Saved data entries:
++++++++++++++++++++
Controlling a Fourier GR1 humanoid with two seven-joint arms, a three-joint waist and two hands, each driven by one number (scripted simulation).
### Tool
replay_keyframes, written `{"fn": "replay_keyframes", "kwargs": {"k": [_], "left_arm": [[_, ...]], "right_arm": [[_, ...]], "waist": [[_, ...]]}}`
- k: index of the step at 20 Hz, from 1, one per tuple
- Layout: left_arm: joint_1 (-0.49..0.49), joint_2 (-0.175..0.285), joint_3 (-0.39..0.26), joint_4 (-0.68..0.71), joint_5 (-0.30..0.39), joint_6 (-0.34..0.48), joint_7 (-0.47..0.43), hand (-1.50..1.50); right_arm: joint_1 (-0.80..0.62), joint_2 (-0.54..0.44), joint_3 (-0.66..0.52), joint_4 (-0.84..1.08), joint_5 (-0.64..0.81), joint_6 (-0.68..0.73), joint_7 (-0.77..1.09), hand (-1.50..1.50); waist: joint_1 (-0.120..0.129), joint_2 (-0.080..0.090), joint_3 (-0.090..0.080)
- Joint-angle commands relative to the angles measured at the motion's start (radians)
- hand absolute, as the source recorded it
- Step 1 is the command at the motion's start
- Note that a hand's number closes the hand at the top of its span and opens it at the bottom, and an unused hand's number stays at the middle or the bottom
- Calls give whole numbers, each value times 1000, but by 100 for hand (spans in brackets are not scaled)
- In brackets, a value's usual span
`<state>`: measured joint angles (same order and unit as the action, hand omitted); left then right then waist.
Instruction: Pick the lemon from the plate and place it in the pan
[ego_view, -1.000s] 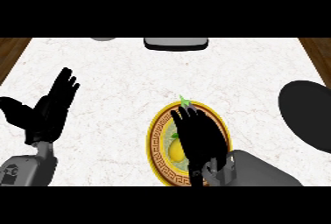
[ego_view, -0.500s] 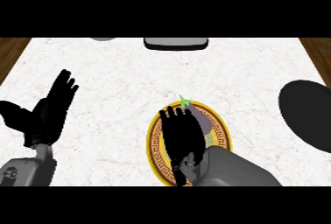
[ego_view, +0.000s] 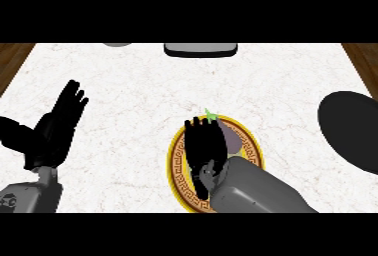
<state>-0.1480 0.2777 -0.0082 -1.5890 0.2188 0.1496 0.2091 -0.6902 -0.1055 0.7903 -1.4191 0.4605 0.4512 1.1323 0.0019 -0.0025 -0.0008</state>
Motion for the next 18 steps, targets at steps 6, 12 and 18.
{"fn": "replay_keyframes", "kwargs": {"k": [6,12,18], "left_arm": [[-21,-22,17,13,-6,4,2,0],[-1,-34,25,27,-20,-16,-26,0],[-44,-37,58,94,-43,-27,-51,0]], "right_arm": [[30,65,-31,152,81,51,75,-150],[75,103,-24,183,165,-17,24,-150],[145,104,-64,189,231,-29,-68,-150]], "waist": [[-1,2,0],[4,2,1],[-2,3,1]]}}
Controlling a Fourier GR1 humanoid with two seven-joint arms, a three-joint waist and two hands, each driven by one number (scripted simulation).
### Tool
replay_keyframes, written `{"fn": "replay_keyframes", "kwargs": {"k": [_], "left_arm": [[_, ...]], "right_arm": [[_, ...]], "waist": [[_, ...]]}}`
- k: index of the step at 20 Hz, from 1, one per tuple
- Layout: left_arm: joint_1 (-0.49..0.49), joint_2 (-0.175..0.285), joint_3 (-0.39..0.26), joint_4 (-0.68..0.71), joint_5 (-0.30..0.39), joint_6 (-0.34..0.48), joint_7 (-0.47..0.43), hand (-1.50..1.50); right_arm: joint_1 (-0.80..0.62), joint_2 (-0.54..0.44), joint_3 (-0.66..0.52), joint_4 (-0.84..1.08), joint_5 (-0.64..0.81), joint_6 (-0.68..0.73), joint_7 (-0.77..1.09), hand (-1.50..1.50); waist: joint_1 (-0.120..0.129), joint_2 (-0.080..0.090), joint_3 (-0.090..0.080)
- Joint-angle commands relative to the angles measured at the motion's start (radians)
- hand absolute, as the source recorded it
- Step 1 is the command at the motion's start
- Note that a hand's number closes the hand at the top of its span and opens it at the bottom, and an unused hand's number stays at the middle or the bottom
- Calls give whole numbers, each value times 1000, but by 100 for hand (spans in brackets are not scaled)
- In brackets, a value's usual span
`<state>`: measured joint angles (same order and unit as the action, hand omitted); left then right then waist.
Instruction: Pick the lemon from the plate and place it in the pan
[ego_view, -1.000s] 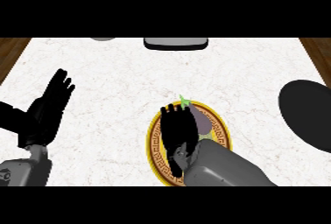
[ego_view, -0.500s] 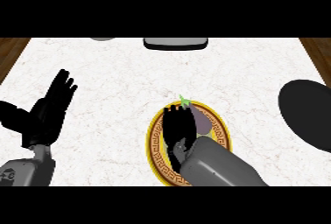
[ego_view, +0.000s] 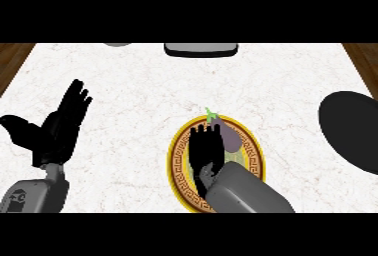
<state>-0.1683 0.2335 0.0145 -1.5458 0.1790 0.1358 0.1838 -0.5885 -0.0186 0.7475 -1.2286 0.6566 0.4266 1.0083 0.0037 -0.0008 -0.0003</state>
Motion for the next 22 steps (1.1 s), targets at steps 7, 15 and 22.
{"fn": "replay_keyframes", "kwargs": {"k": [7,15,22], "left_arm": [[16,-23,-3,-38,-39,-10,19,0],[-14,-5,47,-47,-16,-32,69,0],[-12,-35,39,-40,-48,-17,56,0]], "right_arm": [[2,18,12,168,55,-90,-145,150],[-43,18,-14,197,54,-144,-194,150],[46,-48,-11,24,179,-189,-181,150]], "waist": [[4,1,0],[5,2,0],[-5,-1,0]]}}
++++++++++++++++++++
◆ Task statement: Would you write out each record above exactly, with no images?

◆ Completed task:
Controlling a Fourier GR1 humanoid with two seven-joint arms, a three-joint waist and two hands, each driven by one number (scripted simulation).
### Tool
replay_keyframes, written `{"fn": "replay_keyframes", "kwargs": {"k": [_], "left_arm": [[_, ...]], "right_arm": [[_, ...]], "waist": [[_, ...]]}}`
- k: index of the step at 20 Hz, from 1, one per tuple
- Layout: left_arm: joint_1 (-0.49..0.49), joint_2 (-0.175..0.285), joint_3 (-0.39..0.26), joint_4 (-0.68..0.71), joint_5 (-0.30..0.39), joint_6 (-0.34..0.48), joint_7 (-0.47..0.43), hand (-1.50..1.50); right_arm: joint_1 (-0.80..0.62), joint_2 (-0.54..0.44), joint_3 (-0.66..0.52), joint_4 (-0.84..1.08), joint_5 (-0.64..0.81), joint_6 (-0.68..0.73), joint_7 (-0.77..1.09), hand (-1.50..1.50); waist: joint_1 (-0.120..0.129), joint_2 (-0.080..0.090), joint_3 (-0.090..0.080)
- Joint-angle commands relative to the angles measured at the motion's start (radians)
- hand absolute, as the source recorded it
- Step 1 is the command at the motion's start
- Note that a hand's number closes the hand at the top of its span and opens it at the bottom, and an unused hand's number stays at the middle or the bottom
- Calls give whole numbers, each value times 1000, but by 100 for hand (spans in brackets are not scaled)
- In brackets, a value's usual span
`<state>`: measured joint angles (same order and unit as the action, hand omitted); left then right then waist.
Instruction: Pick the lemon from the plate and place it in the pan
[ego_view, -1.000s] 
[ego_view, -0.500s] 
[ego_view, +0.000s] 
<state>-0.1480 0.2777 -0.0082 -1.5890 0.2188 0.1496 0.2091 -0.6902 -0.1055 0.7903 -1.4191 0.4605 0.4512 1.1323 0.0019 -0.0025 -0.0008</state>
Motion for the next 18 steps, targets at steps 6, 12 and 18.
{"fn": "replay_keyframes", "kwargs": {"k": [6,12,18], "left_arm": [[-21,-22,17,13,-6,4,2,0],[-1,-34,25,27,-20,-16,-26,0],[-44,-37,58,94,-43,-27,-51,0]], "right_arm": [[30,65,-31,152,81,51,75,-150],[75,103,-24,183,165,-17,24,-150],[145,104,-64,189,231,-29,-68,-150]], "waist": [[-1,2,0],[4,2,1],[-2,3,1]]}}
Controlling a Fourier GR1 humanoid with two seven-joint arms, a three-joint waist and two hands, each driven by one number (scripted simulation).
### Tool
replay_keyframes, written `{"fn": "replay_keyframes", "kwargs": {"k": [_], "left_arm": [[_, ...]], "right_arm": [[_, ...]], "waist": [[_, ...]]}}`
- k: index of the step at 20 Hz, from 1, one per tuple
- Layout: left_arm: joint_1 (-0.49..0.49), joint_2 (-0.175..0.285), joint_3 (-0.39..0.26), joint_4 (-0.68..0.71), joint_5 (-0.30..0.39), joint_6 (-0.34..0.48), joint_7 (-0.47..0.43), hand (-1.50..1.50); right_arm: joint_1 (-0.80..0.62), joint_2 (-0.54..0.44), joint_3 (-0.66..0.52), joint_4 (-0.84..1.08), joint_5 (-0.64..0.81), joint_6 (-0.68..0.73), joint_7 (-0.77..1.09), hand (-1.50..1.50); waist: joint_1 (-0.120..0.129), joint_2 (-0.080..0.090), joint_3 (-0.090..0.080)
- Joint-angle commands relative to the angles measured at the motion's start (radians)
- hand absolute, as the source recorded it
- Step 1 is the command at the motion's start
- Note that a hand's number closes the hand at the top of its span and opens it at the bottom, and an unused hand's number stays at the middle or the bottom
- Calls give whole numbers, each value times 1000, but by 100 for hand (spans in brackets are not scaled)
- In brackets, a value's usual span
`<state>`: measured joint angles (same order and unit as the action, hand omitted); left then right then waist.
Instruction: Pick the lemon from the plate and place it in the pan
[ego_view, -1.000s] 
[ego_view, -0.500s] 
[ego_view, +0.000s] 
<state>-0.1683 0.2335 0.0145 -1.5458 0.1790 0.1358 0.1838 -0.5885 -0.0186 0.7475 -1.2286 0.6566 0.4266 1.0083 0.0037 -0.0008 -0.0003</state>
Motion for the next 22 steps (1.1 s), targets at steps 7, 15 and 22.
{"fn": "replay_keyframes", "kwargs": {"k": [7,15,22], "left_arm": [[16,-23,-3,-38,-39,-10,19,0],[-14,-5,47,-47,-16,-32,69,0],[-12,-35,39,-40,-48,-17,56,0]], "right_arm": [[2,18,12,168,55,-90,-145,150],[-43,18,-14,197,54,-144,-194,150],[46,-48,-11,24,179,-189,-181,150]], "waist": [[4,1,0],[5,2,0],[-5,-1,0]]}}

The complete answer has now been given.